La paralización temporal de más de 500 jueces y trabajadores judiciales, calificada como un hecho sin precedentes en la historia nacional, volvió a colocar sobre la mesa una realidad que, según el texto original, ha sido ignorada: el Poder Judicial es el peor remunerado de los tres poderes del Estado dominicano en comparación con el Legislativo y el Ejecutivo.

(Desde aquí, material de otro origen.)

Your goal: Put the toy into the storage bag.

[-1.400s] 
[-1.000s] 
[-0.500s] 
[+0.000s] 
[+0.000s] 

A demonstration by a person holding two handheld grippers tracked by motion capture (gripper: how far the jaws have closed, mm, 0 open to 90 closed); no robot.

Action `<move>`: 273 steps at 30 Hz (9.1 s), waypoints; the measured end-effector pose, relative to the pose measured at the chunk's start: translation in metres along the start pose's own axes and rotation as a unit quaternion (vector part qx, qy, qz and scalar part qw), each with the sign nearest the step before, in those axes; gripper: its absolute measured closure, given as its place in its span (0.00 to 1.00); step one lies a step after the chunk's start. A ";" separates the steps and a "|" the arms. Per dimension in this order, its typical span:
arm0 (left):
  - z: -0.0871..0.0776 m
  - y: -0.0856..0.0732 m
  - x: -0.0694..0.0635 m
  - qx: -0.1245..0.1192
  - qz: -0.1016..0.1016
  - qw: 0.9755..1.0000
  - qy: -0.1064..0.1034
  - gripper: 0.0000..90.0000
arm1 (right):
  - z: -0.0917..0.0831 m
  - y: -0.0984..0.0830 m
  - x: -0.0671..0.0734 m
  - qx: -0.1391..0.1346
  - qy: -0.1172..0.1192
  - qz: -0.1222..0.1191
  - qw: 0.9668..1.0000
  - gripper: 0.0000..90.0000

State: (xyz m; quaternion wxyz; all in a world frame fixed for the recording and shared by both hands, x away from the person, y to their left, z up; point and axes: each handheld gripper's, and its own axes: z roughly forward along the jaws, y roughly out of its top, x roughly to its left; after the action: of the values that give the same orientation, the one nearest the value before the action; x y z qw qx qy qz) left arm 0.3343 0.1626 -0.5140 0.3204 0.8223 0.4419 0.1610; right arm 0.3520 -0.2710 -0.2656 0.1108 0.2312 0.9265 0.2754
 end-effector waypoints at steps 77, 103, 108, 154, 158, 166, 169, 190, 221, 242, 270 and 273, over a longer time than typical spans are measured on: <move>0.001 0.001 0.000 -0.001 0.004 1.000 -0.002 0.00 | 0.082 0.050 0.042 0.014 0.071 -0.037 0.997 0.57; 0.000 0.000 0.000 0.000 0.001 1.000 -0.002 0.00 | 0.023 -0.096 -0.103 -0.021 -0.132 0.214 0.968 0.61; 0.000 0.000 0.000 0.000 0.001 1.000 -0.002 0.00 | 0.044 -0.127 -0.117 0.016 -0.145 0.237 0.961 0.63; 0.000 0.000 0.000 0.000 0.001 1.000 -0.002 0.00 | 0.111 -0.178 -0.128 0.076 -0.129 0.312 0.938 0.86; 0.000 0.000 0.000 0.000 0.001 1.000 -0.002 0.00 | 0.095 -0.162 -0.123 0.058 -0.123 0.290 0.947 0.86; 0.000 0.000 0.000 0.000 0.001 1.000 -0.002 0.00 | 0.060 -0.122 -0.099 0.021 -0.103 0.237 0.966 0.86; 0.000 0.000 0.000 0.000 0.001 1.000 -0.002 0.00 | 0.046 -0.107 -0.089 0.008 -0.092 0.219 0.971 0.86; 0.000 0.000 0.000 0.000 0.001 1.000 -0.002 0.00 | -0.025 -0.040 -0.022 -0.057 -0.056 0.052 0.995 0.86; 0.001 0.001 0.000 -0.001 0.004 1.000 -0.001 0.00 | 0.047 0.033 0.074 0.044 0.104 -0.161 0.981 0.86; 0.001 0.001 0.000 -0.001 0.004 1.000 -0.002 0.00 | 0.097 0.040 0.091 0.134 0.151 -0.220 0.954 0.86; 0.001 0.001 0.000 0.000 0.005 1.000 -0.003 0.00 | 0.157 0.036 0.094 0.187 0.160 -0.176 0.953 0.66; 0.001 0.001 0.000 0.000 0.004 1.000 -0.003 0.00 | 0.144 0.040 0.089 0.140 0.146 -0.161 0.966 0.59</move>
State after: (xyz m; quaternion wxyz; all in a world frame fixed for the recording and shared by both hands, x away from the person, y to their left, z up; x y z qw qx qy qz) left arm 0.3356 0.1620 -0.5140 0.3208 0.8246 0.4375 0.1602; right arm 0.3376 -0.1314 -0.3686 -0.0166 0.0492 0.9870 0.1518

Ese paro pacífico puso en primer plano una ejecución presupuestaria descrita como desigual. Mientras se alude a los ingresos de senadores y diputados, junto con dispensas como “barrilitos, cofrecitos y cochecitos”, además de los emolumentos de ministros, directores generales y jefes departamentales, los jueces y empleados judiciales continúan reclamando aumento salarial, mejores condiciones laborales, reducción del volumen de trabajo, movilidad dentro del sistema para mejorar la eficiencia de los tribunales, ampliación de infraestructura y mayor protección en salud.

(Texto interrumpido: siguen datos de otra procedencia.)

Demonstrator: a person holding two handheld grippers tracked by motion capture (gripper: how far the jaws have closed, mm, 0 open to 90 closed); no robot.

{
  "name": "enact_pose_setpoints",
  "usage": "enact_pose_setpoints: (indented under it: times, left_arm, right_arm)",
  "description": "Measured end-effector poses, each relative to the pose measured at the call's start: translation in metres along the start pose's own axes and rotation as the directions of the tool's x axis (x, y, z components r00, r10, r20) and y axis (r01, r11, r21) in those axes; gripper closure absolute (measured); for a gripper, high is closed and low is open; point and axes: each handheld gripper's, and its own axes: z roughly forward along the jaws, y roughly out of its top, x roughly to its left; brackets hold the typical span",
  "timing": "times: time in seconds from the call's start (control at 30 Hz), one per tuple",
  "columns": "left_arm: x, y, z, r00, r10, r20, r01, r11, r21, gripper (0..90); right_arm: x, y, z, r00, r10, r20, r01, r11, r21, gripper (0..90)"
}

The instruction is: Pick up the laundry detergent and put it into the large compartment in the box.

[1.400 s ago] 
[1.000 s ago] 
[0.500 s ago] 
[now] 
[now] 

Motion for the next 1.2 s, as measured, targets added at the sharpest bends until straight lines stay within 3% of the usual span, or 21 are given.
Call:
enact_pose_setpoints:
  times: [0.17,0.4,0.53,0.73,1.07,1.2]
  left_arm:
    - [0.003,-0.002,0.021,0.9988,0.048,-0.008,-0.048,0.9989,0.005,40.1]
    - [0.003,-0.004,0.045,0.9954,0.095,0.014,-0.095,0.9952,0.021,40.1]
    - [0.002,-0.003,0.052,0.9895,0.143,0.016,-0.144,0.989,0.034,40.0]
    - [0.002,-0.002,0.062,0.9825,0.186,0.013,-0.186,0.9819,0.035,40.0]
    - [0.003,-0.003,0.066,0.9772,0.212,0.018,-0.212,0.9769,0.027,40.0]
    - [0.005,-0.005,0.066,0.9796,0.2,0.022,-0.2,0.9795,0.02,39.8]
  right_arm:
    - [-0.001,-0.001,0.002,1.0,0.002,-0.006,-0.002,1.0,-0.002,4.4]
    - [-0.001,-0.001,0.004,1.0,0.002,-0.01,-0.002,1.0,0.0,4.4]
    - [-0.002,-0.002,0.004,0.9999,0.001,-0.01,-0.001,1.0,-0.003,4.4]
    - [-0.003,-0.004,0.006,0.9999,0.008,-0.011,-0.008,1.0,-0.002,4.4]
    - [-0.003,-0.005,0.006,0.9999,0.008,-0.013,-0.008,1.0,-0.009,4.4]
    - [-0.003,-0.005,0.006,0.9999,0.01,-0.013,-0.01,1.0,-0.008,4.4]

La protesta no solo expone una brecha salarial, sino también una alerta institucional sobre las prioridades del Estado. Si quienes administran justicia gratuitamente, conforme al artículo 149 de la Constitución, tienen que recurrir a una huelga para ser escuchados, el conflicto deja de ser un asunto interno y pasa a reflejar un problema de gestión pública, fiscalización del gasto y rendición de cuentas sobre cómo se distribuyen los recursos entre los poderes.